> What you need to do
Word for word, restate each entry that appears below.
══════════════════════════════
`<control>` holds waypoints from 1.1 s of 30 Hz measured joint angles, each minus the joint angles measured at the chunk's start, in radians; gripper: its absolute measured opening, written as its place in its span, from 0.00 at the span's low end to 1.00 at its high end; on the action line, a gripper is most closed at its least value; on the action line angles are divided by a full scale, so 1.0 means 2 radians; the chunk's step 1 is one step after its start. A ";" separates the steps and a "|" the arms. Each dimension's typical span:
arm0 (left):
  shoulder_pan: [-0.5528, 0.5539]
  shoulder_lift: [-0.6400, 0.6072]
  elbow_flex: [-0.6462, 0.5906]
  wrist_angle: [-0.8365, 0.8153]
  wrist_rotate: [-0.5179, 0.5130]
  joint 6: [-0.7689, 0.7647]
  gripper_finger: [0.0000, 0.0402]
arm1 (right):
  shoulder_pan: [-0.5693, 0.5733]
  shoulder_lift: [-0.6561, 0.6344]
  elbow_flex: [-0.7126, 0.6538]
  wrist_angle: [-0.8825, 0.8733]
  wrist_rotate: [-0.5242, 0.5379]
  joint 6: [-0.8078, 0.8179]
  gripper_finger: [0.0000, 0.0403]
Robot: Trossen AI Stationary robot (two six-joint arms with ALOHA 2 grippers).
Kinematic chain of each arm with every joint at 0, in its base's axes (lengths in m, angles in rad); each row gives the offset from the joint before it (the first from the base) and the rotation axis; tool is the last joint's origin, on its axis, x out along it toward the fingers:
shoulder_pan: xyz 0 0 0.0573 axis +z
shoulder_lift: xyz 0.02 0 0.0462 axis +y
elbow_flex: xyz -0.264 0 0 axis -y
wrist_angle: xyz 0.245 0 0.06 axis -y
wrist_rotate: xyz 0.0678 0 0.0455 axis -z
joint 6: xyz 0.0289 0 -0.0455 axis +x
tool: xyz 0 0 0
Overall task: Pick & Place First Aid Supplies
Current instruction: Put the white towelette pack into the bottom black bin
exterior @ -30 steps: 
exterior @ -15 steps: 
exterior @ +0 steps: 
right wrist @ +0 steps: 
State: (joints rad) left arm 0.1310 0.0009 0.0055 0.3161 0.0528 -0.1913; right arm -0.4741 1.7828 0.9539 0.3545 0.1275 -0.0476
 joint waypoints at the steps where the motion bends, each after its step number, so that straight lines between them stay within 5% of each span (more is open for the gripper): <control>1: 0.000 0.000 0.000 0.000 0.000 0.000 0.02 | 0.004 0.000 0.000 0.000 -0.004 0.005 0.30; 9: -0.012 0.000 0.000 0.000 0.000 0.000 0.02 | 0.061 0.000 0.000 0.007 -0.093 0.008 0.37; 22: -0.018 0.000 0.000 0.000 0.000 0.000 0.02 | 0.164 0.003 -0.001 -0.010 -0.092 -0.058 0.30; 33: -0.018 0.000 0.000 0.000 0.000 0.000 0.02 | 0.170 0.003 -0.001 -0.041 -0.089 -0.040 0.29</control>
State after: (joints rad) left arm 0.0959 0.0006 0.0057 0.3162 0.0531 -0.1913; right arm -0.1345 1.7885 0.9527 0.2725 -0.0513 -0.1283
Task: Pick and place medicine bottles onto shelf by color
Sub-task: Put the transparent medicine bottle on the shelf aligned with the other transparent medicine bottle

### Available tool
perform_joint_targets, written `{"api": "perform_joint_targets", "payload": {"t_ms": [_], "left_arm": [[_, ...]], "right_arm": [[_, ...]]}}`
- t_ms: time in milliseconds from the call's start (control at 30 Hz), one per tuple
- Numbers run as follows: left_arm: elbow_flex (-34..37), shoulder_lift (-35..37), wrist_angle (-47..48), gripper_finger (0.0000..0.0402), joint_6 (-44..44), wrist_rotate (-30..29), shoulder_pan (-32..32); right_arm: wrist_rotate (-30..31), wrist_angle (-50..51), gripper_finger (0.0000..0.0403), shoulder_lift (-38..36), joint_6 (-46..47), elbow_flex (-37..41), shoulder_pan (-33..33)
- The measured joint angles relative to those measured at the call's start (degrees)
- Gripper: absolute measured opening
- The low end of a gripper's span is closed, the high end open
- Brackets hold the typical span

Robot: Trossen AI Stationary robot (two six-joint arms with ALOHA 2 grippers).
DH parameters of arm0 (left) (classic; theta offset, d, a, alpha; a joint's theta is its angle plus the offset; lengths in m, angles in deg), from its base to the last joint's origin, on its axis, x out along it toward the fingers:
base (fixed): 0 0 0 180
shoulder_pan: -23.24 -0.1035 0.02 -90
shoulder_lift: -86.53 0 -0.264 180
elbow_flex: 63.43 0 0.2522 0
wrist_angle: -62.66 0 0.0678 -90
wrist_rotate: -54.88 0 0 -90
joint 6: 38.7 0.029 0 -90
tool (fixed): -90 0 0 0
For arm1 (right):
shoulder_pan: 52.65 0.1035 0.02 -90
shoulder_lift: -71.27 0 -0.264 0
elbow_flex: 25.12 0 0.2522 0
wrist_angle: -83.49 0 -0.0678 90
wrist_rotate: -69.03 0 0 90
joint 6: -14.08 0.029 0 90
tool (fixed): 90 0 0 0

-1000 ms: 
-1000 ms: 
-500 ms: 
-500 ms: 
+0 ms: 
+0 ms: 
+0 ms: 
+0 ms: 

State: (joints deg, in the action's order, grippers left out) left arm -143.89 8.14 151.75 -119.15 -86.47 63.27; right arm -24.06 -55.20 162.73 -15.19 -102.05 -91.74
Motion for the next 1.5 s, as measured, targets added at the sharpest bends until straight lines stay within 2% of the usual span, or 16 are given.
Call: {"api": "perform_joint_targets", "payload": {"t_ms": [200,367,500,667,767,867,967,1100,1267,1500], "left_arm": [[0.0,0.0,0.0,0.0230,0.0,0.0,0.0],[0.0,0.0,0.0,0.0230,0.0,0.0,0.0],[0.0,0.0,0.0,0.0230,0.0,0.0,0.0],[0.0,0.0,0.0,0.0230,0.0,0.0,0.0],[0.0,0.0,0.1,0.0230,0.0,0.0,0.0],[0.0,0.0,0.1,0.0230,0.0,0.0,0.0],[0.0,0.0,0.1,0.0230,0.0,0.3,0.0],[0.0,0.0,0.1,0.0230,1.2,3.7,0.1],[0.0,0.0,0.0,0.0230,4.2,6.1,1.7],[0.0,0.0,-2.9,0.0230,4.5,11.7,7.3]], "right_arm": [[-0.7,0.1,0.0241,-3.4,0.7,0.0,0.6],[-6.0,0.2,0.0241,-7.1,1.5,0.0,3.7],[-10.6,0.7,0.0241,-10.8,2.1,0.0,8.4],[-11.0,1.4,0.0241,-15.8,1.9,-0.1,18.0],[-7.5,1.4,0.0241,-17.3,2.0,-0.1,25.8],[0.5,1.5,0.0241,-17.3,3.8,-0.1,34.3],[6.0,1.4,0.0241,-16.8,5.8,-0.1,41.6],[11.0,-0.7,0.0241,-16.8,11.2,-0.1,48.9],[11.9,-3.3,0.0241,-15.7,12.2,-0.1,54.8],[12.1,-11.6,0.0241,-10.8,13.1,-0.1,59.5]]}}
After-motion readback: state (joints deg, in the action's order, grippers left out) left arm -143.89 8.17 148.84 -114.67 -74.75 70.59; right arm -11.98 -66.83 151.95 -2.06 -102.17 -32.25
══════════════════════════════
> Answer section
`<control>` holds waypoints from 1.1 s of 30 Hz measured joint angles, each minus the joint angles measured at the chunk's start, in radians; gripper: its absolute measured opening, written as its place in its span, from 0.00 at the span's low end to 1.00 at its high end; on the action line, a gripper is most closed at its least value; on the action line angles are divided by a full scale, so 1.0 means 2 radians; the chunk's step 1 is one step after its start. A ";" separates the steps and a "|" the arms. Each dimension's typical span:
arm0 (left):
  shoulder_pan: [-0.5528, 0.5539]
  shoulder_lift: [-0.6400, 0.6072]
  elbow_flex: [-0.6462, 0.5906]
  wrist_angle: [-0.8365, 0.8153]
  wrist_rotate: [-0.5179, 0.5130]
  joint 6: [-0.7689, 0.7647]
  gripper_finger: [0.0000, 0.0402]
arm1 (right):
  shoulder_pan: [-0.5693, 0.5733]
  shoulder_lift: [-0.6561, 0.6344]
  elbow_flex: [-0.7126, 0.6538]
  wrist_angle: [-0.8825, 0.8733]
  wrist_rotate: [-0.5242, 0.5379]
  joint 6: [-0.8078, 0.8179]
  gripper_finger: [0.0000, 0.0403]
Robot: Trossen AI Stationary robot (two six-joint arms with ALOHA 2 grippers).
Kinematic chain of each arm with every joint at 0, in its base's axes (lengths in m, angles in rad); each row gives the offset from the joint before it (the first from the base) and the rotation axis; tool is the last joint's origin, on its axis, x out along it toward the fingers:
shoulder_pan: xyz 0 0 0.0573 axis +z
shoulder_lift: xyz 0.02 0 0.0462 axis +y
elbow_flex: xyz -0.264 0 0 axis -y
wrist_angle: xyz 0.245 0 0.06 axis -y
wrist_rotate: xyz 0.0678 0 0.0455 axis -z
joint 6: xyz 0.0289 0 -0.0455 axis +x
tool: xyz 0 0 0
Overall task: Pick & Place First Aid Supplies
Current instruction: Put the white towelette pack into the bottom black bin
exterior @ -30 steps: 
exterior @ -15 steps: 
exterior @ +0 steps: 
right wrist @ +0 steps: 
State: (joints rad) left arm 0.1310 0.0009 0.0055 0.3161 0.0528 -0.1913; right arm -0.4741 1.7828 0.9539 0.3545 0.1275 -0.0476
 joint waypoints at the steps where the motion bends, each after its step number, so that straight lines between them stay within 5% of each span (more is open for the gripper): <control>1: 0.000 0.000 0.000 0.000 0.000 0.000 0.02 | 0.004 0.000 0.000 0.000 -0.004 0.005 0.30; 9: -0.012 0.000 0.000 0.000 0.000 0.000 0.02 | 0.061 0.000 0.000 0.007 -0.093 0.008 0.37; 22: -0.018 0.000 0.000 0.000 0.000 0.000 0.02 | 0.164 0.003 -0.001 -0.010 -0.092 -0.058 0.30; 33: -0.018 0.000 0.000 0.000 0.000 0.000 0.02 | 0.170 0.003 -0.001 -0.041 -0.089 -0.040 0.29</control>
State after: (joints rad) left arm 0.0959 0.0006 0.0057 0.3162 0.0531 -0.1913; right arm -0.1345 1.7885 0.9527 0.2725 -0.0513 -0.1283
Task: Pick and place medicine bottles onto shelf by color
Sub-task: Put the transparent medicine bottle on the shelf aligned with the other transparent medicine bottle

### Available tool
perform_joint_targets, written `{"api": "perform_joint_targets", "payload": {"t_ms": [_], "left_arm": [[_, ...]], "right_arm": [[_, ...]]}}`
- t_ms: time in milliseconds from the call's start (control at 30 Hz), one per tuple
- Numbers run as follows: left_arm: elbow_flex (-34..37), shoulder_lift (-35..37), wrist_angle (-47..48), gripper_finger (0.0000..0.0402), joint_6 (-44..44), wrist_rotate (-30..29), shoulder_pan (-32..32); right_arm: wrist_rotate (-30..31), wrist_angle (-50..51), gripper_finger (0.0000..0.0403), shoulder_lift (-38..36), joint_6 (-46..47), elbow_flex (-37..41), shoulder_pan (-33..33)
- The measured joint angles relative to those measured at the call's start (degrees)
- Gripper: absolute measured opening
- The low end of a gripper's span is closed, the high end open
- Brackets hold the typical span

Robot: Trossen AI Stationary robot (two six-joint arms with ALOHA 2 grippers).
DH parameters of arm0 (left) (classic; theta offset, d, a, alpha; a joint's theta is its angle plus the offset; lengths in m, angles in deg), from its base to the last joint's origin, on its axis, x out along it toward the fingers:
base (fixed): 0 0 0 180
shoulder_pan: -23.24 -0.1035 0.02 -90
shoulder_lift: -86.53 0 -0.264 180
elbow_flex: 63.43 0 0.2522 0
wrist_angle: -62.66 0 0.0678 -90
wrist_rotate: -54.88 0 0 -90
joint 6: 38.7 0.029 0 -90
tool (fixed): -90 0 0 0
For arm1 (right):
shoulder_pan: 52.65 0.1035 0.02 -90
shoulder_lift: -71.27 0 -0.264 0
elbow_flex: 25.12 0 0.2522 0
wrist_angle: -83.49 0 -0.0678 90
wrist_rotate: -69.03 0 0 90
joint 6: -14.08 0.029 0 90
tool (fixed): 90 0 0 0

-1000 ms: 
-1000 ms: 
-500 ms: 
-500 ms: 
+0 ms: 
+0 ms: 
+0 ms: 
+0 ms: 

State: (joints deg, in the action's order, grippers left out) left arm -143.89 8.14 151.75 -119.15 -86.47 63.27; right arm -24.06 -55.20 162.73 -15.19 -102.05 -91.74
Motion for the next 1.5 s, as measured, targets added at the sharpest bends until straight lines stay within 2% of the usual span, or 16 are given.
Call: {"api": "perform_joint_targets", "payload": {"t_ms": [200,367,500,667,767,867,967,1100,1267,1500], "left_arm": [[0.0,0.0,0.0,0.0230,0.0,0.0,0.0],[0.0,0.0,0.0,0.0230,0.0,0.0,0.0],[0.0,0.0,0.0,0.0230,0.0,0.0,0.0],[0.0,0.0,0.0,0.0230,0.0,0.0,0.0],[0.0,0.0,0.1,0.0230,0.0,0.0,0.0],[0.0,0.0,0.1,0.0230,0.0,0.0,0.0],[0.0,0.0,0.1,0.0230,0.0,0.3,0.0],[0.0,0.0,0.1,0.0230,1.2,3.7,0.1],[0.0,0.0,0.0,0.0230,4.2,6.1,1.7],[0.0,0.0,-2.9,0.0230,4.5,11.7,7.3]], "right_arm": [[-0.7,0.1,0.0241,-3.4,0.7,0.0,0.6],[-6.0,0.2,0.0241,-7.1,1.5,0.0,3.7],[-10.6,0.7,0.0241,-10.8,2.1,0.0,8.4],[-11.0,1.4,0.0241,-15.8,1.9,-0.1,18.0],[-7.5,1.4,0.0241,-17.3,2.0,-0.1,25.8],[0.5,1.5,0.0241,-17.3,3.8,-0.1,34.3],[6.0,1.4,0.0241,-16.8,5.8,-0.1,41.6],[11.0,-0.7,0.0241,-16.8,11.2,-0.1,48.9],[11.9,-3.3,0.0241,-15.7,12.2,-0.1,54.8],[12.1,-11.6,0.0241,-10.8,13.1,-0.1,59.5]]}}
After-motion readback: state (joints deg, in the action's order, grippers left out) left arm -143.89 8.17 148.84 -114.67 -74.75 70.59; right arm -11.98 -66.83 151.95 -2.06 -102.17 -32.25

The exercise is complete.